We propose Spectral Complex Autoencoder Pruning (SCAP), a reconstruction-based criterion that measures functional redundancy at the level of individual output channels. For each convolutional layer, we construct a complex interaction field by pairing the full multi-channel input activation as the real part with a single output-channel activation (spatially aligned and broadcast across input channels) as the imaginary part. We transform this complex field to the frequency domain and train a low-capacity autoencoder to reconstruct normalized spectra. Channels whose spectra are reconstructed with high fidelity are interpreted as lying close to a low-dimensional manifold captured by the autoencoder and are therefore more compressible; conversely, channels with low fidelity are retained as they encode information that cannot be compactly represented by the learned manifold. This yields an importance score (optionally fused with the filter L1 norm) that supports simple threshold-based pruning and produces a structurally consistent pruned network. On VGG16 trained on CIFAR-10, at a fixed threshold of 0.6, we obtain 90.11% FLOP reduction and 96.30% parameter reduction with an absolute Top-1 accuracy drop of 1.67% from a 93.44% baseline after fine-tuning, demonstrating that spectral reconstruction fidelity of complex interaction fields is an effective proxy for channel-level redundancy under aggressive compression.

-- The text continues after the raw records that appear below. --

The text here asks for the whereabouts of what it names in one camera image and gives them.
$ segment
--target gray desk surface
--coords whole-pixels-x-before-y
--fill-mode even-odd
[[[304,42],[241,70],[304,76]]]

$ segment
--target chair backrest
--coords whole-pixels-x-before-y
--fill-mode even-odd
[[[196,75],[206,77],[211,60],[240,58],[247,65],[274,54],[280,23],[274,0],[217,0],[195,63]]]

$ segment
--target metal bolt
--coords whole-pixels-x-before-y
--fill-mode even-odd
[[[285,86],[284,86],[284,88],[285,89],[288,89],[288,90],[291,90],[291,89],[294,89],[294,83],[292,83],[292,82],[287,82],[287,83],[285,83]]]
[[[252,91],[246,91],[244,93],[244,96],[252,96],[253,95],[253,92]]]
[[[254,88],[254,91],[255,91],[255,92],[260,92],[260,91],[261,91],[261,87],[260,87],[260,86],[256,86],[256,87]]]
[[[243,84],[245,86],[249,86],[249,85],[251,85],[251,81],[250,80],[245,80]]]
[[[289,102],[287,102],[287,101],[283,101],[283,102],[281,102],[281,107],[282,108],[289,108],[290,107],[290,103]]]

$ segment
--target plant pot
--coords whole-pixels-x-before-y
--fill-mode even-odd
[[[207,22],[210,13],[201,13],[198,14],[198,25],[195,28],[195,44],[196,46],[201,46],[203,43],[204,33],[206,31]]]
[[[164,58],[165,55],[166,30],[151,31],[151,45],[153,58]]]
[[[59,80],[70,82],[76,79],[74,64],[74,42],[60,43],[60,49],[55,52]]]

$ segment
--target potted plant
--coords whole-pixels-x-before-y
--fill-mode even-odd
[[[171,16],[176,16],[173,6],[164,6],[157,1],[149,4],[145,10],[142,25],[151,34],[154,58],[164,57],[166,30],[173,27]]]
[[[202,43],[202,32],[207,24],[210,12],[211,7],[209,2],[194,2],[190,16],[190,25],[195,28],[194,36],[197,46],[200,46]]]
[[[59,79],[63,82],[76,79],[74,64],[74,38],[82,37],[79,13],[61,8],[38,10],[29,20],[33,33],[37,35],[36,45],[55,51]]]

翻译：我们提出谱复数自编码器剪枝（SCAP），这是一种基于重构的准则，用于在单个输出通道层面度量功能冗余。对于每个卷积层，我们通过将完整的多通道输入激活作为实部，与单个输出通道激活（在空间上对齐并在输入通道间广播）作为虚部配对，构建一个复数交互场。我们将该复数场变换至频域，并训练一个低容量自编码器来重构归一化频谱。其频谱能够被高保真重构的通道，被解释为位于自编码器所捕获的低维流形附近，因而更具可压缩性；反之，保真度低的通道则被保留，因为它们编码了无法通过已学习流形紧凑表示的信息。由此产生一个重要性分数（可选择与滤波器L1范数融合），该分数支持基于简单阈值的剪枝，并产生结构一致的剪枝网络。在CIFAR-10数据集上训练的VGG16模型中，在固定阈值0.6下，我们获得了90.11%的浮点运算量减少和96.30%的参数减少，经过微调后，其Top-1准确率绝对下降1.67%（基线准确率为93.44%）。这表明，复数交互场的频谱重构保真度是激进压缩下通道级冗余的有效代理指标。